## Exercise details
Your answer should contain only the lines from the top of the data below down through the one with "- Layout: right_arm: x", transcribed exactly and without pictures; please include nothing more.

## Given material
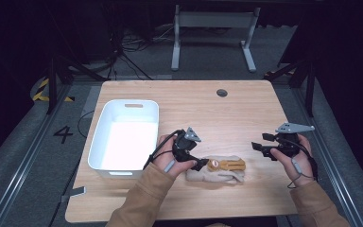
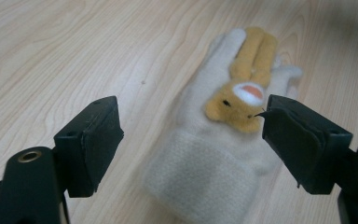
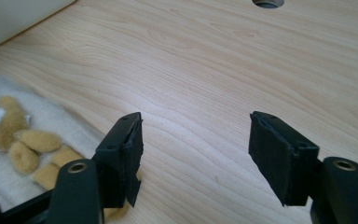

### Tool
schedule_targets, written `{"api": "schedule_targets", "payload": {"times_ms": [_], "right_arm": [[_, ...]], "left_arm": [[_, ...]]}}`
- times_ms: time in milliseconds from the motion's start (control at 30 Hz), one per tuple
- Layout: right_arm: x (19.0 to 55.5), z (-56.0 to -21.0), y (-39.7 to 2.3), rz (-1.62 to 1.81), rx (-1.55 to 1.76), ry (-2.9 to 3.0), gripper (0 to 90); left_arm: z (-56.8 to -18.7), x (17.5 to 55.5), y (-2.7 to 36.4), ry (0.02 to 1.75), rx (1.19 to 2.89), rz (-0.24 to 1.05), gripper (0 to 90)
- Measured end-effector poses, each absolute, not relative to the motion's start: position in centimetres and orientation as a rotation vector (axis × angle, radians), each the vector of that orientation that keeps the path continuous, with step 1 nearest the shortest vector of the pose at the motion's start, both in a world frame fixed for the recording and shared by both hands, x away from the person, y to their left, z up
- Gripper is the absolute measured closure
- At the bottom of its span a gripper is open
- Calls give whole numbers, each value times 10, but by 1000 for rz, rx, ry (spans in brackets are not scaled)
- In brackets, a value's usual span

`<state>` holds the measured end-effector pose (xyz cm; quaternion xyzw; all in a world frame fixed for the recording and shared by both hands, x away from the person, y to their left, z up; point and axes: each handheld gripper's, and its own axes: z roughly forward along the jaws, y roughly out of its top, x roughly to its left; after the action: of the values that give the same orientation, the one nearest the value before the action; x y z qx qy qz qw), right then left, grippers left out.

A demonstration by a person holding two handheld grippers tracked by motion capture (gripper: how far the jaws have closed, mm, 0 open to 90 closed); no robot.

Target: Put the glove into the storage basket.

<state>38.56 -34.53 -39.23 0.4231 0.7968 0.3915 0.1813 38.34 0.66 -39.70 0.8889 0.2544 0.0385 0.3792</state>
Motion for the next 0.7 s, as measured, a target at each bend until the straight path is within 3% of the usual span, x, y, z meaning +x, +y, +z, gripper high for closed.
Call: {"api": "schedule_targets", "payload": {"times_ms": [167,700], "right_arm": [[389,-396,-355,1070,1252,2220,251],[394,-403,-368,1061,1294,2164,232]], "left_arm": [[-401,380,0,610,2309,75,225],[-424,385,-10,485,2368,0,207]]}}
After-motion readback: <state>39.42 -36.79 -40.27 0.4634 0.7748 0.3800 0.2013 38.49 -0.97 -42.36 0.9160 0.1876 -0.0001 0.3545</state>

## Answer box
### Tool
schedule_targets, written `{"api": "schedule_targets", "payload": {"times_ms": [_], "right_arm": [[_, ...]], "left_arm": [[_, ...]]}}`
- times_ms: time in milliseconds from the motion's start (control at 30 Hz), one per tuple
- Layout: right_arm: x (19.0 to 55.5), z (-56.0 to -21.0), y (-39.7 to 2.3), rz (-1.62 to 1.81), rx (-1.55 to 1.76), ry (-2.9 to 3.0), gripper (0 to 90); left_arm: z (-56.8 to -18.7), x (17.5 to 55.5), y (-2.7 to 36.4), ry (0.02 to 1.75), rx (1.19 to 2.89), rz (-0.24 to 1.05), gripper (0 to 90)

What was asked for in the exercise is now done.